Two factors are in the mix here … religion and fertility. The foundation to the conclusions they leap to is an assumption, a correlation, that religion drives the fertility rate. That correlation does not establish a causal relationship. There is a well accepted far better explanation for what drives both the religiosity and also the fertility rates of humans. One word sums it up – poverty.

As you look across the planet you can clearly see that wealth does lead to a decrease of both religiosity and also fertility. Clearly it is poverty and not religion that lies at the root of all this.

A far more obvious prediction to make is that as both prosperity and also education spread, then we will observer a decline in both the degree of religiosity and also human fertility.

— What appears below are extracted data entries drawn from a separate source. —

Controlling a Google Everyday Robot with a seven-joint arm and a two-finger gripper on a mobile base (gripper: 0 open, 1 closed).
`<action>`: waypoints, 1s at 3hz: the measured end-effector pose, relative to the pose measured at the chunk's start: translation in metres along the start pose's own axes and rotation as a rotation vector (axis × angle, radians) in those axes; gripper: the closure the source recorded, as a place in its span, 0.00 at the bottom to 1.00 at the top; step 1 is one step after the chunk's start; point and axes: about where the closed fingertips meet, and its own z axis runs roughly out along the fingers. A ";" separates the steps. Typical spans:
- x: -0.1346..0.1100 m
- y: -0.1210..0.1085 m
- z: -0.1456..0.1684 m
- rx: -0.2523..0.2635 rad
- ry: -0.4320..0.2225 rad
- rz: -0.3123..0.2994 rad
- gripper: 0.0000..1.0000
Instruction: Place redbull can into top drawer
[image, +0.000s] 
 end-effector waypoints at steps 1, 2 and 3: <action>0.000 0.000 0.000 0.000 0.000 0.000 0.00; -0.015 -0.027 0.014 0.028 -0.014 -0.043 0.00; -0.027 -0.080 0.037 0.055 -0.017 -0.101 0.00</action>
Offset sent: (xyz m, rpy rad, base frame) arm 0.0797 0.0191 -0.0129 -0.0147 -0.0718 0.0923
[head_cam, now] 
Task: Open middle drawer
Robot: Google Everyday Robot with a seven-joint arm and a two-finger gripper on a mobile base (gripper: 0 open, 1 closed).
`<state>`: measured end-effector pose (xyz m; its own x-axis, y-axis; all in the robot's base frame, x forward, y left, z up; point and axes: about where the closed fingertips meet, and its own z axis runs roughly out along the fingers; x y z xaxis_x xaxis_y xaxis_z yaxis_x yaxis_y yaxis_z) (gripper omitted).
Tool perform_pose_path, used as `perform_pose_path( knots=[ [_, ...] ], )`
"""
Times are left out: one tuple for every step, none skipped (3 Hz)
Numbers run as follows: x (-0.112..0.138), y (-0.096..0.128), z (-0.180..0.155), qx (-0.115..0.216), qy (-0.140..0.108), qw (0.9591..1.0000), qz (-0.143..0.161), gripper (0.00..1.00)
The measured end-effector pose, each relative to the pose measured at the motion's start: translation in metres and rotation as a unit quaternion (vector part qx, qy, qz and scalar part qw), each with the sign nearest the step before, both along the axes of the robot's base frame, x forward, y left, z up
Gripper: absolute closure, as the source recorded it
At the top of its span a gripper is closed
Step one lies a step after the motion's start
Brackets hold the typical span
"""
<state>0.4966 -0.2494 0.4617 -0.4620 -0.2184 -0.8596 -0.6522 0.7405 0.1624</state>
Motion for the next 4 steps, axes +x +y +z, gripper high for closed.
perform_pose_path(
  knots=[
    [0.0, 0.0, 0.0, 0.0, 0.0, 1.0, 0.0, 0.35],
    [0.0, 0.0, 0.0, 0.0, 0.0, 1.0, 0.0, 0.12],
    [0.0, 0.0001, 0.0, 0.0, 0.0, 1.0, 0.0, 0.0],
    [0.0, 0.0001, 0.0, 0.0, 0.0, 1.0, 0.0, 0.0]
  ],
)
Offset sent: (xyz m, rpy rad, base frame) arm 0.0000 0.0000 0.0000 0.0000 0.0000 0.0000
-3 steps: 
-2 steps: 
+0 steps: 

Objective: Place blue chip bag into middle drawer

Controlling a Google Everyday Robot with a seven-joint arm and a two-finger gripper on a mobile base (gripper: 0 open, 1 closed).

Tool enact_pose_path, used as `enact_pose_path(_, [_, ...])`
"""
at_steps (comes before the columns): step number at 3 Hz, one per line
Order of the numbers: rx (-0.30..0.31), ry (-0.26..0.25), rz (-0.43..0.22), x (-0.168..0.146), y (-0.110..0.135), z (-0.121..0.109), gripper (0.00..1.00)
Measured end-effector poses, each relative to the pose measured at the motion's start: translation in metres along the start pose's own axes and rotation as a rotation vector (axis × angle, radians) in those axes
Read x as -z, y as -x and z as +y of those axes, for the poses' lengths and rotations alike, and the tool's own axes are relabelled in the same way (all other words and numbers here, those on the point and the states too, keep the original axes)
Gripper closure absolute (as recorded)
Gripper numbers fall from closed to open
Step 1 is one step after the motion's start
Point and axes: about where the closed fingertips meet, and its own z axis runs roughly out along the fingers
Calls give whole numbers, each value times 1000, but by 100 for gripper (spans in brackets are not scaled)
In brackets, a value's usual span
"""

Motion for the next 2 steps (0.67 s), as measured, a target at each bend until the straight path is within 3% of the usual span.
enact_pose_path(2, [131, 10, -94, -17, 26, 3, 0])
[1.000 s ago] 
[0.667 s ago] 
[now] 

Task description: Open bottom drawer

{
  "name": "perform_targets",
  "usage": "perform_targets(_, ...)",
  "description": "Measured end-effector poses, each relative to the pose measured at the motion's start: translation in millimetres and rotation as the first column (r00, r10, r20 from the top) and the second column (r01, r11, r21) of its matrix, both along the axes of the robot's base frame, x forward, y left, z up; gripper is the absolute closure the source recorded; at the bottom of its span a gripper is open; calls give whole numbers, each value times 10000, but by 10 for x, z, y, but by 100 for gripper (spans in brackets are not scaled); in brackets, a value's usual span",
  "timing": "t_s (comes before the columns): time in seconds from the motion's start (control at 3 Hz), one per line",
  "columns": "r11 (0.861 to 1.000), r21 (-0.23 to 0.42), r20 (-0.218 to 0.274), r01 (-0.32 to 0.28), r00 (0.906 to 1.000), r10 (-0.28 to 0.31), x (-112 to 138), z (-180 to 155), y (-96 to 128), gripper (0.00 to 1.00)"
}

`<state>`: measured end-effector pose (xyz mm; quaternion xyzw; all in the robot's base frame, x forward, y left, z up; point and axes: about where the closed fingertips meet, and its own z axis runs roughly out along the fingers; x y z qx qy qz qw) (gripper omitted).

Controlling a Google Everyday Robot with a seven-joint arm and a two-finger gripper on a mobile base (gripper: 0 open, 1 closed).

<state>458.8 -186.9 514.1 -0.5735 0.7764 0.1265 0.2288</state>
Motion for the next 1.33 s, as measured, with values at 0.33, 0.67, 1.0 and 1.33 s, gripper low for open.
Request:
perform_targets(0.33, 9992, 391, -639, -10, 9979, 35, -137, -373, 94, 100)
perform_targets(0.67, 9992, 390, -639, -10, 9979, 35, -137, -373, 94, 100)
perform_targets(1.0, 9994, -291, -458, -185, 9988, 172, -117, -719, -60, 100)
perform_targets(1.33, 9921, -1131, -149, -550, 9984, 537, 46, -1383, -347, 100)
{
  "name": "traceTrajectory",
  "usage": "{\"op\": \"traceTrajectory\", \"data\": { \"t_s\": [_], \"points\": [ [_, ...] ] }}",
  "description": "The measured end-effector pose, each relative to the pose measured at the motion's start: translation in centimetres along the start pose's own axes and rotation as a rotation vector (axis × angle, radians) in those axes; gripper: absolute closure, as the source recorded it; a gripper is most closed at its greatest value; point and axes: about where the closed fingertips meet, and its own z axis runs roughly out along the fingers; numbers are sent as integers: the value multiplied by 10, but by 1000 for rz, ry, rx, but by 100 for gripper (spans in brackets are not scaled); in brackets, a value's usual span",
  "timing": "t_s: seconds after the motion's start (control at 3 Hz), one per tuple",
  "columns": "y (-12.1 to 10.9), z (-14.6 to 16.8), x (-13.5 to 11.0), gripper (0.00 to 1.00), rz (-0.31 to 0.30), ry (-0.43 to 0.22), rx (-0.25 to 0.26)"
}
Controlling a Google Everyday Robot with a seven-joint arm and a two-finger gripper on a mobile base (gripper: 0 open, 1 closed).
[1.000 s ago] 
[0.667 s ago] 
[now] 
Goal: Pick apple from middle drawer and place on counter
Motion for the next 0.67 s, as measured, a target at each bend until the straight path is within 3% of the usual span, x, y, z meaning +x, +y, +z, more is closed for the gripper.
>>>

This has been studied, you can read more about it here.

Let me show you a small chart that clearly demonstrates a very strong and quite compelling relationship between fertility and poverty …

Graph of Total Fertility Rate vs. GDP (PPP) per capita of the corresponding country, 2015

If indeed their prediction that religion will dominate for genetic reasons then why oh why do we see a sharp increase in non-belief and a steep decline of religious belief over the past few decades right across the western world?

No really, disbelief is growing, not shrinking …

The religiously unaffiliated, called “nones,” are growing significantly. They’re the second largest religious group in North America and most of Europe. In the United States, nones make up almost a quarter of the population. In the past decade, U.S. nones have overtaken Catholics, mainline protestants, and all followers of non-Christian faiths.

… There have long been predictions that religion would fade from relevancy as the world modernizes, but all the recent surveys are finding that it’s happening startlingly fast. France will have a majority secular population soon. So will the Netherlands and New Zealand. The United Kingdom and Australia will soon lose Christian majorities. Religion is rapidly becoming less important than it’s ever been, even to people who live in countries where faith has affected everything from rulers to borders to architecture.

Final Thoughts

As one commenter noted, “Its good for a chuckle” and perhaps also a bit of an eye roll. No doubt various religious people will cite it as “evidence” that there specific belief is true and will dominate.

I’m really not convinced their hypothesises is correct and neither should you be, especially when they simply ignore the far more obvious factors that clearly do play a part in human fertility.